The man recently traveled abroad, county officials said. He has been hospitalized and is in stable condition.

A Houston public health lab performed the test for the new coronavirus and returned a "presumptive positive" result. Officials said they sent lab specimens to the U.S. Centers for Disease Control and Prevention in Atlanta for confirmation.

“Having a COVID-19 case in Texas is a significant development in this outbreak, but it doesn’t change the fact that the immediate risk to most Texans is low,” John Hellerstedt, Texas Department of State Health Services commissioner, said in a statement.

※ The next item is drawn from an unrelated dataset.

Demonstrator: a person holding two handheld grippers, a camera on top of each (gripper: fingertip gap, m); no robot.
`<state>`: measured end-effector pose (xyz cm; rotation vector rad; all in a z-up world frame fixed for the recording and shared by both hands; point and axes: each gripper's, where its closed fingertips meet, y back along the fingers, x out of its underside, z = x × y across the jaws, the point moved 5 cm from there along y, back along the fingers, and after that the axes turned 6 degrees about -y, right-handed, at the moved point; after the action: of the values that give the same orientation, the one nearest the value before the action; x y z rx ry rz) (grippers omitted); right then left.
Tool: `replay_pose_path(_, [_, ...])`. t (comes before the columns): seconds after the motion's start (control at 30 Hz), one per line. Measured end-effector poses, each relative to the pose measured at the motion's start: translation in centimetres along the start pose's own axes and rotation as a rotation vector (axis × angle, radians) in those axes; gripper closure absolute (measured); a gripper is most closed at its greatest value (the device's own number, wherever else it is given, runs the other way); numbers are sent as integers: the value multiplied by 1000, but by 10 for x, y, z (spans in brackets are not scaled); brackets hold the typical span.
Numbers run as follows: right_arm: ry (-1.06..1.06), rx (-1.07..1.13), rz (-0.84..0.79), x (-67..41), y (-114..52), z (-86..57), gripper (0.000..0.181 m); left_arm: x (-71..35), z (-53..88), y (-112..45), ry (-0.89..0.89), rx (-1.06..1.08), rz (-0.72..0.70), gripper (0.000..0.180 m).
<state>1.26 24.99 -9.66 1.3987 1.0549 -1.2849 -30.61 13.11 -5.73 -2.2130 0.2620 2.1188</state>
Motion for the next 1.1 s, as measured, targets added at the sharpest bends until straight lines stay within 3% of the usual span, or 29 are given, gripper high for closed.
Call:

If the presumptive case is confirmed, it would be the 12th instance of coronavirus in Texas. The other cases have all been people who caught the COVID-19 disease overseas and were quarantined at Lackland Air Force Base in San Antonio.

The base was designated as one of the nation's quarantine centers for people considered at risk of having been exposed to the virus overseas. On Tuesday, more than 120 people were released after being cleared by health authorities.

"Remaining calm is of utmost importance," the Fort Bend County statement said. Local health officials urged people not to visit the emergency room unless necessary and to wash hands, cover sneezes and coughs, and stay home when sick.

"It was just a matter of time before Texas announced its first case," said Jacquelyn Johnson-Minter, the director of Fort Bend County's health department. But health officials said there was no evidence of community spread of the virus in Texas.